Troppe fecondazioni assistite? Se lo chiedono gli scienziati

di Stefano Grossi Gondi, 26 marzo 2014

L'uso smodato della fecondazione assistita fa riflettere gli operatori del settore.  La rivista scientifica British Medical Journey ha lanciato il dibattito attraverso scienziati di Amsterdam, Aberdeen e Adelaide, (da noi ne ha riferito Avvenire) protagonisti con molti altri del baby-boom in provetta che dal 1978 al 2013 ha prodotto in tutto il mondo cinque milioni di bambini. 

Che non corrispondono a cinque milioni di casi di sterilità: un dato relativo all'Inghilterra dice ad esempio che nel 2011 soltanto il 12% delle donne che hanno ricorso alla fecondazione assistita erano sterili. Il British Medical Journey riporta un altro dato interessante: su un campione di 350 coppie che pianificano una prima gravidanza, il 95% la ottiene entro 24 mesi. Due anni: evidentemente troppi per chi invece vuole un figlio, e lo vuole subito.

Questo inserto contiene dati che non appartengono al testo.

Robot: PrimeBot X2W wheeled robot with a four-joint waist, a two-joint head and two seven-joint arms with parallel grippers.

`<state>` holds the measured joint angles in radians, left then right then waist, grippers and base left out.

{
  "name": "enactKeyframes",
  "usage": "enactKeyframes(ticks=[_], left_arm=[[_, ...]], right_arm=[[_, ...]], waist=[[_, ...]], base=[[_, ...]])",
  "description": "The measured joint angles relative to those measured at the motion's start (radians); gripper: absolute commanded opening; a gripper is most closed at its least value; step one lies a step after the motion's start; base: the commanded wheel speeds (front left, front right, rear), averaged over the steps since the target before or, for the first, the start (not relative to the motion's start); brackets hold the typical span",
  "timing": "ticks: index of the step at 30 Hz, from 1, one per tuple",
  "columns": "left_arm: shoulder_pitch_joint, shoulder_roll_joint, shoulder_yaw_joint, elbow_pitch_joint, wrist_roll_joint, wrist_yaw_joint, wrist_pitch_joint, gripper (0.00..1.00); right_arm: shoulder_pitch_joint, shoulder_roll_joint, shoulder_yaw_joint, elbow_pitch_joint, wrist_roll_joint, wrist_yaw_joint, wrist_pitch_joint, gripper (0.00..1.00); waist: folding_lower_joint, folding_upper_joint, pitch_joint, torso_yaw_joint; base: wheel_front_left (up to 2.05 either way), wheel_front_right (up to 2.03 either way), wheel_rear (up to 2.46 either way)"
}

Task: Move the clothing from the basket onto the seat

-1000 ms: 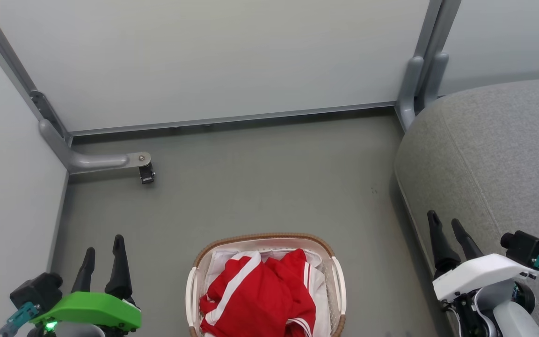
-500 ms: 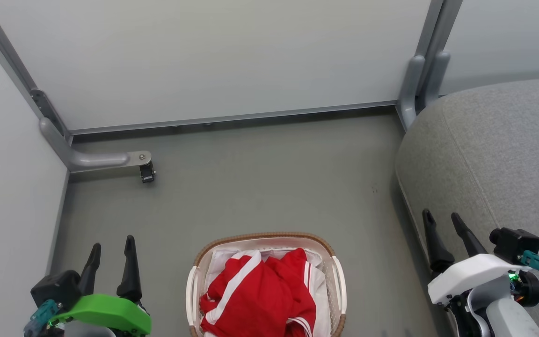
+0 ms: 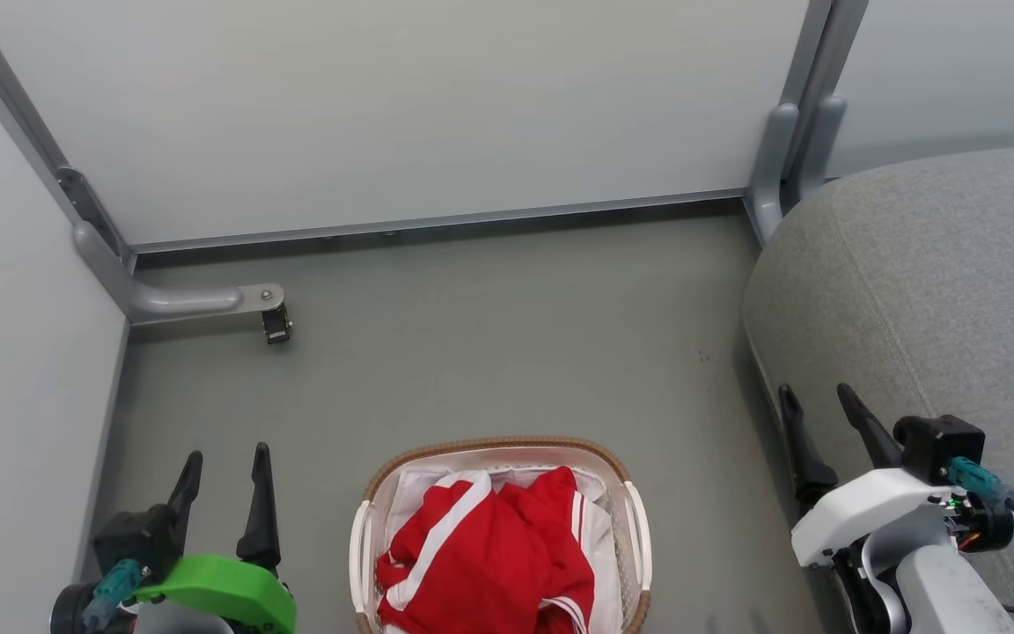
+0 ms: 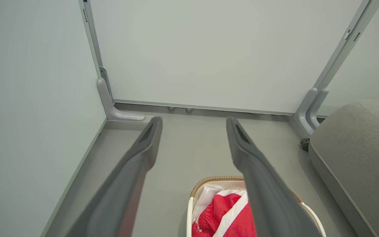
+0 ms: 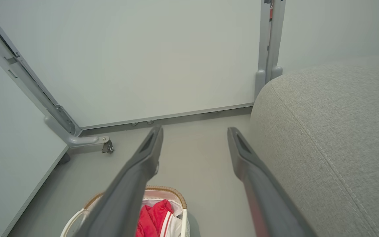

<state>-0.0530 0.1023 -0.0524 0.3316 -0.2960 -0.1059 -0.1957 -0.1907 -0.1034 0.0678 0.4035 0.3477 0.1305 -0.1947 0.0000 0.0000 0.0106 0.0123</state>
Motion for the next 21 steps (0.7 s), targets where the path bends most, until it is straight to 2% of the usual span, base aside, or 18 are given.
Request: enactKeyframes(ticks=[21], left_arm=[[0.045,-0.038,0.032,0.015,0.135,0.001,-0.043,1.00]], right_arm=[[0.009,0.019,0.015,0.052,-0.178,0.000,-0.044,1.00]], waist=[[0.0000,0.0000,-0.015,0.008]], base=[[0.00,0.00,0.00]])
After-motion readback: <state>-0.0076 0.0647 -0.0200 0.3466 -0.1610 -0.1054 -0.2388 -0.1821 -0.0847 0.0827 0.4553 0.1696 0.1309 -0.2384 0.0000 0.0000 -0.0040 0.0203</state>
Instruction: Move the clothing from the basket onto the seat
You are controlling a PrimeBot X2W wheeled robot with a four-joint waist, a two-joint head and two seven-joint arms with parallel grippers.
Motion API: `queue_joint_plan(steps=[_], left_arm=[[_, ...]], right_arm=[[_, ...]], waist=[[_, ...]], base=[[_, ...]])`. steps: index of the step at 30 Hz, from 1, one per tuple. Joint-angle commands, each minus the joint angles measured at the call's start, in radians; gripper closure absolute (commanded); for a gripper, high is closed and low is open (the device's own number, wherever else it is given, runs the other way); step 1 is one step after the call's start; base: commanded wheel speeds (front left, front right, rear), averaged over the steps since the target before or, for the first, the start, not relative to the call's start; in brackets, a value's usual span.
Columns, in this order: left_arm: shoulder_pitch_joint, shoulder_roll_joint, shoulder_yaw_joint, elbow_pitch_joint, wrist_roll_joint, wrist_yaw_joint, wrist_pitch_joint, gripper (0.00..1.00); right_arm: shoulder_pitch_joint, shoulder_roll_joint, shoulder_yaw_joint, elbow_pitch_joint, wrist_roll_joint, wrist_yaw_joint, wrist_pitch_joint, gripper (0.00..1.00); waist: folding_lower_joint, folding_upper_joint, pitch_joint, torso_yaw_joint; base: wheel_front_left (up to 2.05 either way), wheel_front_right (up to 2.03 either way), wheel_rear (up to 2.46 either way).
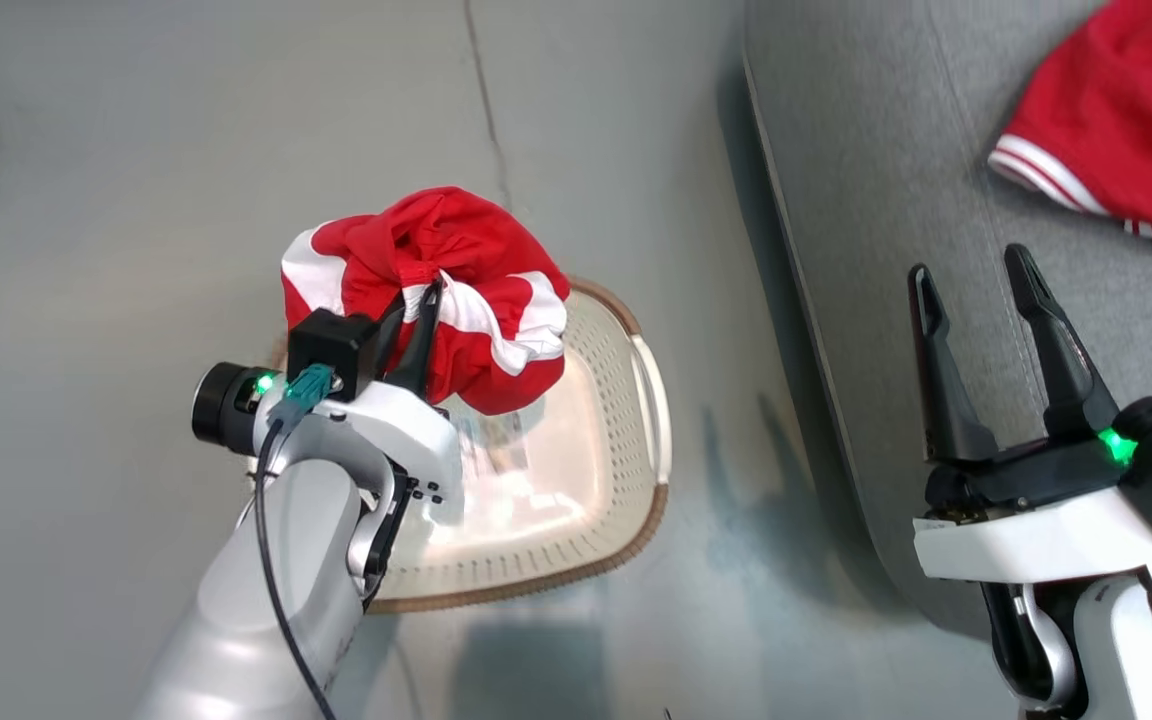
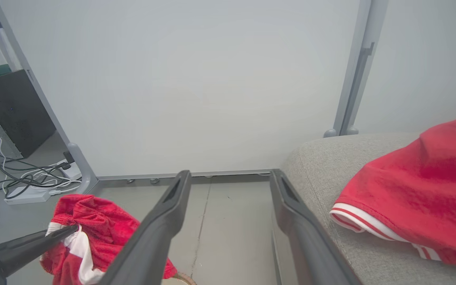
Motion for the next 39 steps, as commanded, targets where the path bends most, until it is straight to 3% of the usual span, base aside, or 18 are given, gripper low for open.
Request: queue_joint_plan(steps=[1,9,25,39], left_arm=[[0.037,0.006,0.022,-0.061,-0.005,0.015,-0.004,1.00],[0.158,0.026,0.076,-0.293,-0.014,0.034,-0.004,1.00],[0.335,0.079,0.038,-0.637,-0.038,0.033,0.067,1.00],[0.495,0.121,0.024,-0.877,-0.065,0.077,0.129,1.00]], right_arm=[[0.022,-0.006,-0.004,0.000,-0.003,0.000,0.014,0.00],[0.069,-0.006,-0.013,0.016,-0.006,0.000,0.045,0.00],[0.207,-0.006,-0.022,0.023,0.003,0.000,0.115,0.00],[0.301,-0.006,-0.027,0.000,0.015,0.000,0.154,0.00]], waist=[[0.0000,0.0000,-0.102,0.061],[0.0000,0.0000,-0.219,0.090],[0.0000,0.0000,-0.453,0.119],[0.0000,0.0000,-0.550,0.119]], base=[[0.00,0.00,0.00],[0.00,0.00,0.00],[0.00,0.00,0.00],[0.00,0.00,0.00]])
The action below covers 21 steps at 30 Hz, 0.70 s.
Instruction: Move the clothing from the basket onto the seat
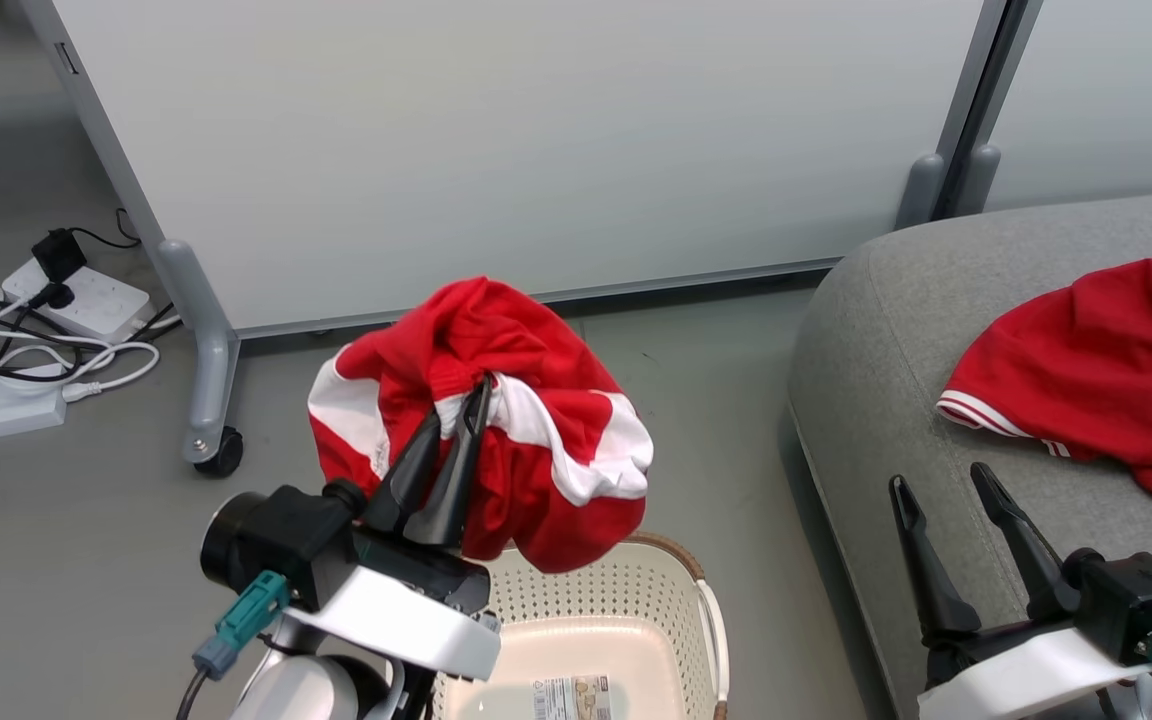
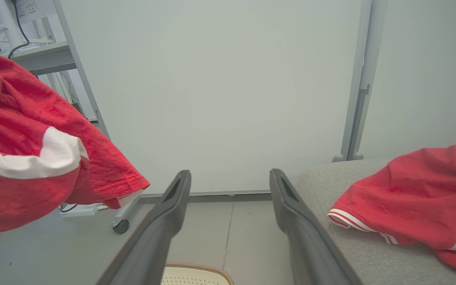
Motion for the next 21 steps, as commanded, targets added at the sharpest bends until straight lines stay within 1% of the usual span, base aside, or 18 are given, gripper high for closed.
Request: queue_joint_plan(steps=[1,9,21], left_arm=[[0.021,0.010,-0.005,-0.013,-0.005,0.006,0.007,1.00],[0.040,0.012,-0.014,-0.007,-0.018,0.006,0.025,1.00],[0.017,0.017,-0.020,0.015,-0.026,-0.001,0.022,1.00]], right_arm=[[0.017,-0.005,-0.008,0.001,0.008,0.000,0.006,0.00],[0.021,-0.005,-0.011,0.011,0.024,0.000,0.002,0.00],[0.013,-0.005,0.002,0.017,0.031,0.000,0.001,0.00]], waist=[[0.0000,0.0000,-0.010,0.001],[0.0000,0.0000,-0.022,0.002],[0.0000,0.0000,-0.033,0.014]], base=[[0.00,0.00,0.00],[0.00,0.00,0.00],[0.00,0.00,0.00]])
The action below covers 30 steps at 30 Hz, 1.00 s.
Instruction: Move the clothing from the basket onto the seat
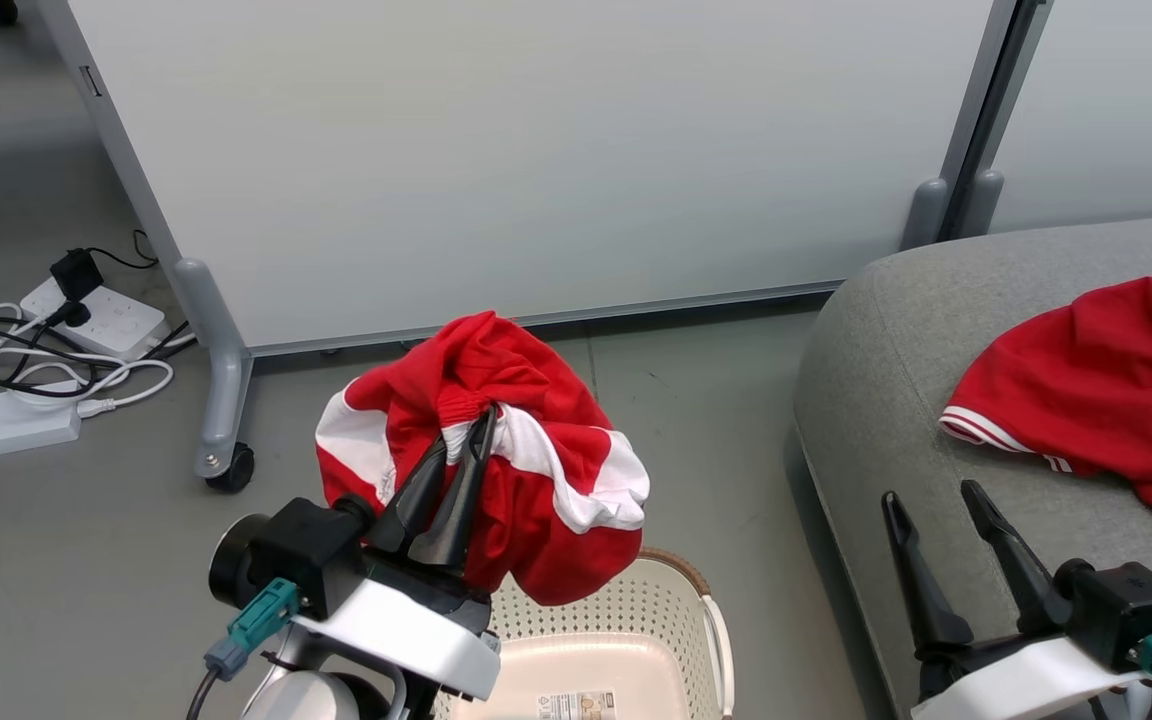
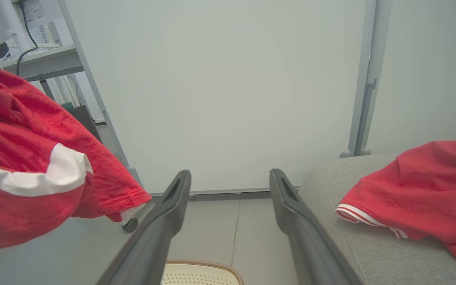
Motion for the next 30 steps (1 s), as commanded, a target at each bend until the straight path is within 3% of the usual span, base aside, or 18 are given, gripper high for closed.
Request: queue_joint_plan(steps=[1,7,14,19,27,28,29,30], left_arm=[[-0.012,0.002,-0.001,0.001,-0.005,-0.003,-0.004,1.00],[-0.025,0.001,-0.008,0.008,-0.005,-0.011,-0.005,1.00],[-0.043,0.004,-0.017,0.010,-0.001,-0.015,-0.006,1.00],[-0.060,-0.003,-0.031,0.018,0.003,-0.025,-0.010,1.00],[-0.078,-0.016,-0.055,0.025,0.009,-0.033,-0.024,1.00],[-0.080,-0.018,-0.060,0.027,0.011,-0.035,-0.025,1.00],[-0.083,-0.020,-0.062,0.029,0.011,-0.037,-0.027,1.00],[-0.083,-0.020,-0.062,0.029,0.011,-0.037,-0.027,1.00]], right_arm=[[-0.006,-0.005,0.003,-0.005,0.003,0.000,-0.006,0.00],[-0.052,-0.005,0.074,-0.034,0.037,0.000,-0.008,0.00],[-0.184,-0.005,0.325,-0.020,0.112,0.000,0.005,0.00],[-0.285,-0.006,0.488,0.059,0.151,0.000,0.028,0.00],[-0.419,-0.006,0.615,0.252,0.188,0.000,0.018,0.00],[-0.435,-0.005,0.622,0.274,0.191,0.000,0.015,0.52],[-0.449,-0.005,0.631,0.289,0.209,0.000,0.004,0.80],[-0.449,-0.005,0.631,0.289,0.209,0.000,0.004,0.80]], waist=[[0.0000,-0.0001,-0.001,0.001],[0.0000,-0.0001,0.000,0.008],[0.0000,-0.0001,0.022,0.018],[0.0000,-0.0001,0.037,0.041],[0.0000,-0.0001,0.058,0.073],[0.0000,-0.0001,0.062,0.076],[0.0000,-0.0001,0.065,0.079],[0.0000,-0.0001,0.065,0.079]], base=[[0.00,0.00,0.00],[0.00,0.00,0.00],[0.00,0.00,0.00],[0.00,0.00,0.00],[0.00,0.00,0.00],[0.00,0.00,0.00],[0.00,0.00,0.00],[0.00,0.00,0.00]])
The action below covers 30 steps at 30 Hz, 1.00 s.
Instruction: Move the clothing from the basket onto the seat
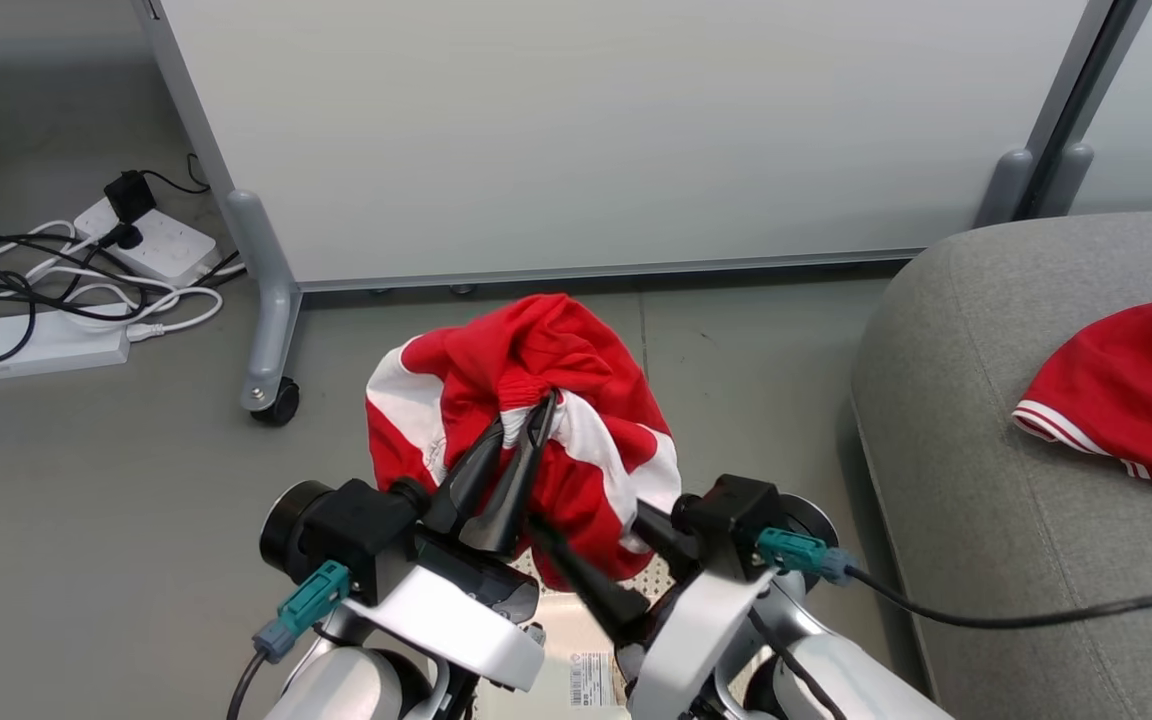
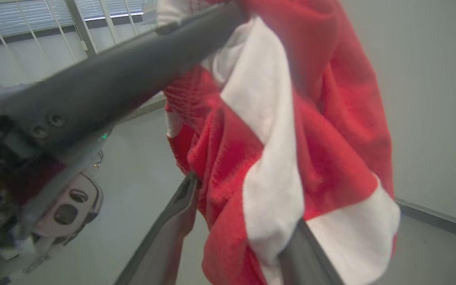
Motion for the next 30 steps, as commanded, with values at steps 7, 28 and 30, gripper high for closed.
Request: queue_joint_plan(steps=[7,28,30], left_arm=[[-0.026,-0.011,-0.018,0.016,-0.013,-0.021,-0.003,1.00],[-0.038,0.036,-0.042,-0.052,0.057,-0.019,-0.032,0.00],[-0.026,0.048,-0.071,-0.042,0.063,-0.034,-0.006,0.00]], right_arm=[[-0.074,-0.004,0.036,0.077,0.039,0.000,-0.050,1.00],[-0.098,-0.040,-0.195,0.114,-0.034,0.000,-0.141,1.00],[-0.088,-0.046,-0.220,0.117,-0.041,0.000,-0.132,1.00]], waist=[[0.0001,0.0000,0.010,0.014],[0.0001,0.0000,0.041,-0.041],[0.0001,0.0000,0.045,-0.048]], base=[[0.00,0.00,0.00],[0.00,0.00,0.00],[0.00,0.00,0.00]])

L'aspetto scientifico si interseca quindi con le istanze sociali di una società consumistica, ma gli scienziati firmatari dell'articolo sul British Medical Journey offrono al dibattito il loro punto di vista: occorre andare avanti nella ricerca sulla sterilità e togliere il velo di silenzio sulla questione dei rischi della provetta (ad esempio c'è il 70% di rischio in più di malformazioni genetiche del bambino). Infine gli scienziati si chiedono il perché del diffondersi così ampio di questa pratica, e si danno questa risposta: «La fecondazione assistita è ormai diventata un’industria che crea enormi profitti, capace di dare valore ai soldi che riceve grazie all’immediato risultato offerto in cambio: le gravidanze. E questo è vero non solo per le cliniche private, ma anche per le istituzioni universitarie e pubbliche, che beneficiano economicamente del numero enorme di coppie che cercano la provetta».